:: Task to complete ::
An exact reproduction of all the data is needed, with no images in it.

:: Data block ::
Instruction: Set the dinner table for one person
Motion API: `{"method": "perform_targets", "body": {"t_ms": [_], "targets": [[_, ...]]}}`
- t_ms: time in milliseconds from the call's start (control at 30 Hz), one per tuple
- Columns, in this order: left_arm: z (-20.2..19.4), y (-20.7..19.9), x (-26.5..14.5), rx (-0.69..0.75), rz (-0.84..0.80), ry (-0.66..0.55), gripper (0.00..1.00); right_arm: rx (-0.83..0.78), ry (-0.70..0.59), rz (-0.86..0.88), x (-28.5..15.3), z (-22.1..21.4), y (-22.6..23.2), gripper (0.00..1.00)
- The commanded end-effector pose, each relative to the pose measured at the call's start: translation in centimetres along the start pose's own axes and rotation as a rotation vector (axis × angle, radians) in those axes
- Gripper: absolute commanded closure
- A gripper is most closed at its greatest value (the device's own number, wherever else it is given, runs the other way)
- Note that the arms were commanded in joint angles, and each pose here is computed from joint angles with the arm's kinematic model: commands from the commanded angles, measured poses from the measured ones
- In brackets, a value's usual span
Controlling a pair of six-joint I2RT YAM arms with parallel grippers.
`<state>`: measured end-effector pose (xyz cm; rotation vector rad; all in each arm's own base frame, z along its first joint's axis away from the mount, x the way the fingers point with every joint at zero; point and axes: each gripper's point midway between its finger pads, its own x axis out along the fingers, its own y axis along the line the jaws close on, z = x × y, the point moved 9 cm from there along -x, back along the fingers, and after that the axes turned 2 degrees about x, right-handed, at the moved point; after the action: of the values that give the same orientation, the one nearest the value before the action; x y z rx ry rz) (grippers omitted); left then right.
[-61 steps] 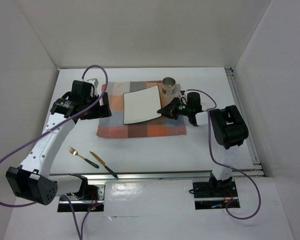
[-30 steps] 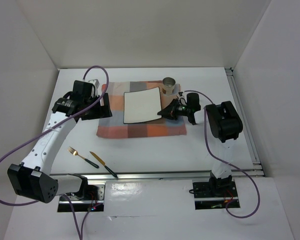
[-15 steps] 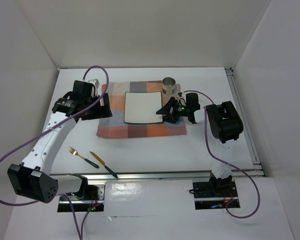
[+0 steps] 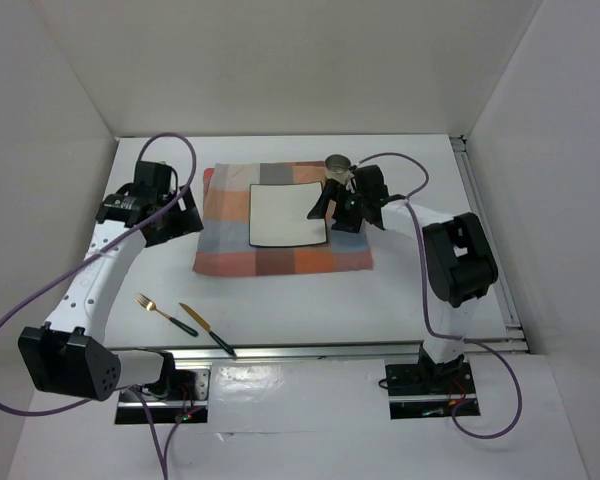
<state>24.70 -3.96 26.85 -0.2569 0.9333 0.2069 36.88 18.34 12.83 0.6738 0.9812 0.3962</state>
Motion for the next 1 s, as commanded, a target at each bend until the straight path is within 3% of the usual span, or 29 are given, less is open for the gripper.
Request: {"method": "perform_targets", "body": {"t_ms": [0,233,367,433,500,533,567,633,833,967], "targets": [[1.4,1.1,-1.2,-0.067,0.047,-0.017,0.07,-0.145,-0.169,-0.138,-3.7,1.0,2.8,0.0],[4.7,0.2,-3.9,-0.089,-0.055,-0.084,0.07,-0.292,-0.281,-0.129,-7.4,-0.2,7.2,0.0],[7.5,0.0,-6.6,-0.098,-0.049,-0.173,0.06,-0.51,-0.215,-0.108,-6.7,-5.4,11.2,0.0],[8.4,0.6,-7.3,-0.119,-0.03,-0.198,0.04,-0.643,-0.12,-0.004,-6.2,-9.6,14.0,0.0],[9.5,0.8,-8.5,-0.136,-0.035,-0.242,0.04,-0.776,0.008,0.149,-5.7,-14.2,16.2,0.12],[9.6,0.8,-9.0,-0.126,-0.035,-0.247,0.04,-0.8,0.04,0.166,-5.5,-15.8,16.6,0.25],[9.8,0.8,-9.4,-0.127,-0.04,-0.26,0.04,-0.82,0.068,0.179,-5.3,-17.1,16.9,0.32],[9.6,1.0,-10.9,-0.131,-0.056,-0.301,0.04,-0.868,0.122,0.206,-4.7,-20.1,17.8,0.41],[9.3,1.4,-12.7,-0.131,-0.085,-0.32,0.03,-0.952,0.226,0.283,-2.9,-25.6,19.7,0.43],[9.0,1.4,-13.2,-0.131,-0.104,-0.336,0.03,-1.049,0.246,0.241,-0.6,-28.9,19.9,0.4]]}}
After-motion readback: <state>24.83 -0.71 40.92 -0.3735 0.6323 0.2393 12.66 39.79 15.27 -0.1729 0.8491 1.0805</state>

:: Result for this task ::
Instruction: Set the dinner table for one person
Motion API: `{"method": "perform_targets", "body": {"t_ms": [_], "targets": [[_, ...]]}}`
- t_ms: time in milliseconds from the call's start (control at 30 Hz), one per tuple
- Columns, in this order: left_arm: z (-20.2..19.4), y (-20.7..19.9), x (-26.5..14.5), rx (-0.69..0.75), rz (-0.84..0.80), ry (-0.66..0.55), gripper (0.00..1.00); right_arm: rx (-0.83..0.78), ry (-0.70..0.59), rz (-0.86..0.88), x (-28.5..15.3), z (-22.1..21.4), y (-22.6..23.2), gripper (0.00..1.00)
- The commanded end-effector pose, each relative to the pose measured at the call's start: translation in centimetres along the start pose's own axes and rotation as a rotation vector (axis × angle, radians) in those axes
- Gripper: absolute commanded closure
- A gripper is most closed at its greatest value (the device's own number, wherever else it is given, runs the other way)
- Note that the arms were commanded in joint angles, and each pose here is computed from joint angles with the arm's kinematic model: commands from the commanded angles, measured poses from the measured ones
- In brackets, a value's usual span
Controlling a pair of six-joint I2RT YAM arms with parallel grippers.
`<state>`: measured end-effector pose (xyz cm; rotation vector rad; all in each arm's own base frame, z along its first joint's axis away from the mount, x the way the fingers point with every joint at zero; point and axes: each gripper's point midway between its finger pads, its own x axis out along the fingers, its own y axis along the line the jaws close on, z = x × y, the point moved 9 cm from there along -x, back along the fingers, and after that the axes turned 2 degrees about x, right-handed, at the moved point; after the action: of the values that give the same orientation, the one nearest the value before the action; x y z rx ry rz) (grippers omitted); left then right.
[-61 steps] 
[-30 steps] 
[-15 steps] 
[+0 steps] 
<state>24.70 -3.96 26.85 -0.2569 0.9333 0.2069 36.88 18.34 12.83 0.6738 0.9812 0.3962</state>
Motion for the next 1 s, as commanded, a target at each bend until the straight path is within 3% of the usual span, or 29 are given, less is open for the gripper.
Request: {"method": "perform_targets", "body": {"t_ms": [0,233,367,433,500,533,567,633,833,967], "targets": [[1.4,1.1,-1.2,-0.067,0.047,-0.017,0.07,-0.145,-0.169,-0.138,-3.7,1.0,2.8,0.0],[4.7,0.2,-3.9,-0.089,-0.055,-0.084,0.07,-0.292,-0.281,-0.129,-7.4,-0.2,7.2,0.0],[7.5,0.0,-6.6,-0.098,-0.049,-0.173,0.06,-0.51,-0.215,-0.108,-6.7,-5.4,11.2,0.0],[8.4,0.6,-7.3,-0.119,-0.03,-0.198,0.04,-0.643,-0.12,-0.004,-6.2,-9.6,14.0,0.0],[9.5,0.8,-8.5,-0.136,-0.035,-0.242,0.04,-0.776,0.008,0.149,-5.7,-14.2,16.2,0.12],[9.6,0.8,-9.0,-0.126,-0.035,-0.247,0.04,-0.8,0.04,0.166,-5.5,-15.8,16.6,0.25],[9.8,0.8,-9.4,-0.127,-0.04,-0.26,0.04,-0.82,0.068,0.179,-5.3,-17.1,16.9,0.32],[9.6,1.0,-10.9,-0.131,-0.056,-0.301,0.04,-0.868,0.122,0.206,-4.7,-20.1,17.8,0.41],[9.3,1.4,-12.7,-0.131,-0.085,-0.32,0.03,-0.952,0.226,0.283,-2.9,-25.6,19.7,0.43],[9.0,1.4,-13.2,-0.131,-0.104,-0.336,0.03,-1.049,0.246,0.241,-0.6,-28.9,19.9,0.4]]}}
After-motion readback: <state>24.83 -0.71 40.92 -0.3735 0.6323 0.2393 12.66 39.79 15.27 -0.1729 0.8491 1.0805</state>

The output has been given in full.